### WHAT IS EXPECTED
Lines below containing the word "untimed" should be copied out.

### RECORDS SUPPLIED
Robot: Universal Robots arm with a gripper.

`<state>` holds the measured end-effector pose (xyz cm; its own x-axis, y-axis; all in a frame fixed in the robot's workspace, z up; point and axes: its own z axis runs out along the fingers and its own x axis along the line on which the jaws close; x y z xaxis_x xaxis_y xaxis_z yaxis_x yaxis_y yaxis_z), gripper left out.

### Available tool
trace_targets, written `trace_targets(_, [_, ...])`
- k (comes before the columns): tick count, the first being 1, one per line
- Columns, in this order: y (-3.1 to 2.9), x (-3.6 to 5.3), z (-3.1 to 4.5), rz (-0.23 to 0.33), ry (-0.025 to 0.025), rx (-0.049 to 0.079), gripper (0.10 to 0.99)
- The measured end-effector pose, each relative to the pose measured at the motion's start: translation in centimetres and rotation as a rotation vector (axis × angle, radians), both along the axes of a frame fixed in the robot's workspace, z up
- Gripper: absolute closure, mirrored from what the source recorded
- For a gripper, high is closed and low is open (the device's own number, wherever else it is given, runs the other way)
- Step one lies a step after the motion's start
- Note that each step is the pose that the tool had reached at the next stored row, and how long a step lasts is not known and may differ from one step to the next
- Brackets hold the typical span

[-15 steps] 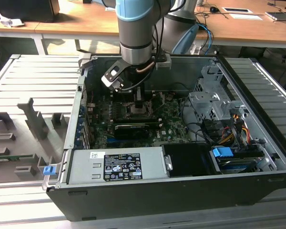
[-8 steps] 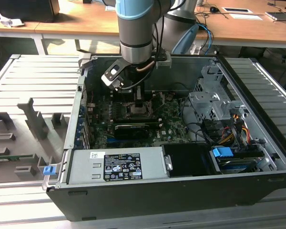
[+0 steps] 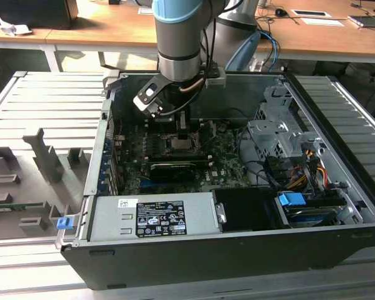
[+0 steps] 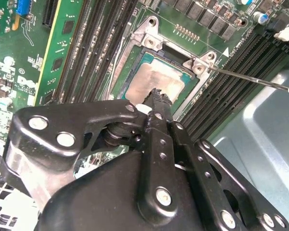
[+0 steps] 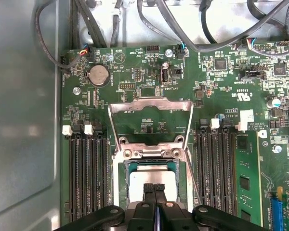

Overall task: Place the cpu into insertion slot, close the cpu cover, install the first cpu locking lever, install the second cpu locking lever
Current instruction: 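Close the cpu cover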

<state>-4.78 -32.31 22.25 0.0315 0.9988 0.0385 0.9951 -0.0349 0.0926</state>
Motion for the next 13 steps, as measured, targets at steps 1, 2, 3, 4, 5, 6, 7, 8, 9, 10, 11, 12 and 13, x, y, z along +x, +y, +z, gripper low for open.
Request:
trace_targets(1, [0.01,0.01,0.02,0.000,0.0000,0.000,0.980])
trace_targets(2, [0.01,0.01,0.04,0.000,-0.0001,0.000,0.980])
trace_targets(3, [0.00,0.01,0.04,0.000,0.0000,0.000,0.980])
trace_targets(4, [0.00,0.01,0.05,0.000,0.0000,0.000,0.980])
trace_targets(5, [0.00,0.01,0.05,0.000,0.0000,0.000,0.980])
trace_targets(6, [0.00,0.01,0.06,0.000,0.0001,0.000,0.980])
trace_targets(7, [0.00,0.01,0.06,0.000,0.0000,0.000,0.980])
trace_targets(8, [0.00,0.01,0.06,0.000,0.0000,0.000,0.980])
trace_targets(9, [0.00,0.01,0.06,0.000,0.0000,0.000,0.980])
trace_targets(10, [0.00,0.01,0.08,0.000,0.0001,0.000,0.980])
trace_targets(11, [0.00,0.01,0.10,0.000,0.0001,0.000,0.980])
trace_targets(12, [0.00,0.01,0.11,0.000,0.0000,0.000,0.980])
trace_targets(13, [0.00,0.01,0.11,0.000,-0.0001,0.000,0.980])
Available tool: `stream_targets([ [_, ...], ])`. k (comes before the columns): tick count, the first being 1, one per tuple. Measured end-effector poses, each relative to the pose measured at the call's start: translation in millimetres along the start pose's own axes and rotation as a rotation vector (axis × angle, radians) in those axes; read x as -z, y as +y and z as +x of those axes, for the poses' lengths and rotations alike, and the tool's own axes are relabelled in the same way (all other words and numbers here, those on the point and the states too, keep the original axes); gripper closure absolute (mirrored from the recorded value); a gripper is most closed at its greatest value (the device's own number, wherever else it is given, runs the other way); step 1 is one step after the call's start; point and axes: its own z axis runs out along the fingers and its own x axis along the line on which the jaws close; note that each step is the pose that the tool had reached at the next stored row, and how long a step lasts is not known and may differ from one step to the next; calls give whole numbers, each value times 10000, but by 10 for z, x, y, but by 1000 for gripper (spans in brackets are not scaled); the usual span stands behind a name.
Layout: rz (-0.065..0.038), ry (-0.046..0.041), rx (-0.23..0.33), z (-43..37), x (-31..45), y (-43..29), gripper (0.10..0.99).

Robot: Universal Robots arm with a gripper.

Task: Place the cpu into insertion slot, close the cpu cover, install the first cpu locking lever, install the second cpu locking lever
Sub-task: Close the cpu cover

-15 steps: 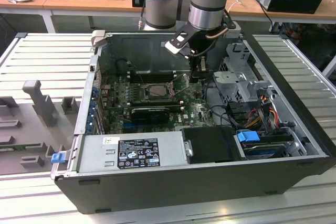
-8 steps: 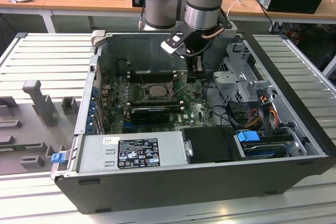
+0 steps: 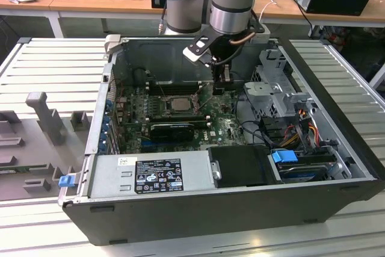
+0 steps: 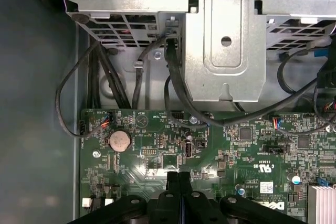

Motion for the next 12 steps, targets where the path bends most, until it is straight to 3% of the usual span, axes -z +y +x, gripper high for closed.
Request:
stream_targets([
  [12,0,-1,1,1,2,-92,980],
])
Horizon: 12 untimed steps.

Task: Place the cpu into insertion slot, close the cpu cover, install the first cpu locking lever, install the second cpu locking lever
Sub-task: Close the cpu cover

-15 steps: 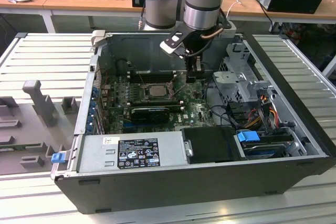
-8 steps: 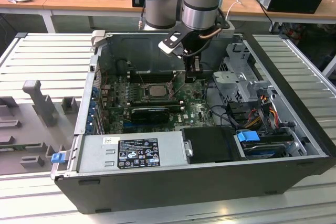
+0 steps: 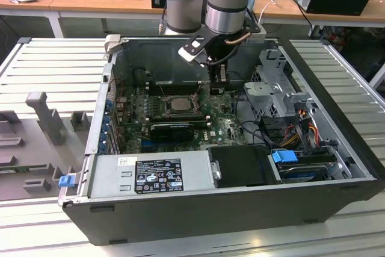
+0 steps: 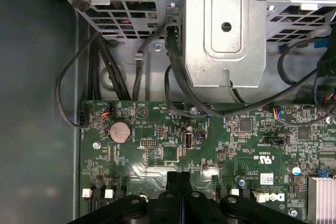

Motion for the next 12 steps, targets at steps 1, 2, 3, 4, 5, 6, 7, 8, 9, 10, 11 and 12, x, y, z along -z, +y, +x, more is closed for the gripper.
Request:
stream_targets([
  [1,0,0,0,0,0,-13,980],
  [2,0,0,-2,0,1,-30,980],
  [3,0,0,-1,0,1,-54,980],
  [4,-1,0,-1,0,2,-67,980],
  [5,0,0,-1,1,2,-85,980],
  [6,0,0,-1,1,3,-128,980],
  [7,0,0,-2,1,3,-153,980],
  [8,0,1,-1,1,4,-171,980],
  [9,0,0,1,2,5,-207,980],
  [10,0,0,0,2,5,-235,980],
  [11,0,0,-1,2,6,-262,980],
  [12,0,0,1,2,7,-300,980],
])
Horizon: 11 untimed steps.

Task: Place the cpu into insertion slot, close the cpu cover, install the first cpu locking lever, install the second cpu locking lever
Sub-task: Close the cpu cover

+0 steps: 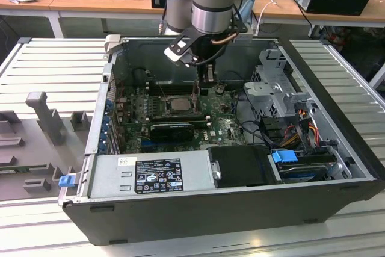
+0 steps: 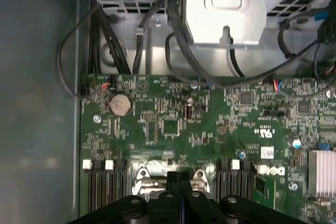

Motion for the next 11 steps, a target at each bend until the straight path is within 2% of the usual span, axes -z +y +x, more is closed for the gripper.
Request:
stream_targets([
  [3,0,0,-2,1,1,-83,980],
  [6,-1,2,-2,2,-19,-103,980],
  [11,0,0,1,1,-119,-114,980],
])
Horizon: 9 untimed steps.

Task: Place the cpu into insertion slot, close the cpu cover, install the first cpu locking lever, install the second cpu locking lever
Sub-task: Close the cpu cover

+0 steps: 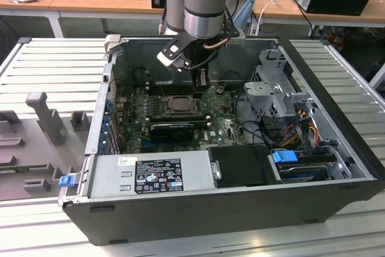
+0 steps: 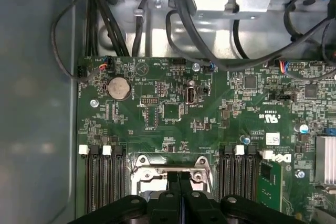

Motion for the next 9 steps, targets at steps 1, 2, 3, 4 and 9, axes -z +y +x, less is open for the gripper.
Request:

### ANSWER
Horizon: 12 untimed steps.
Horizon: 11 untimed steps.
Horizon: 9 untimed steps.

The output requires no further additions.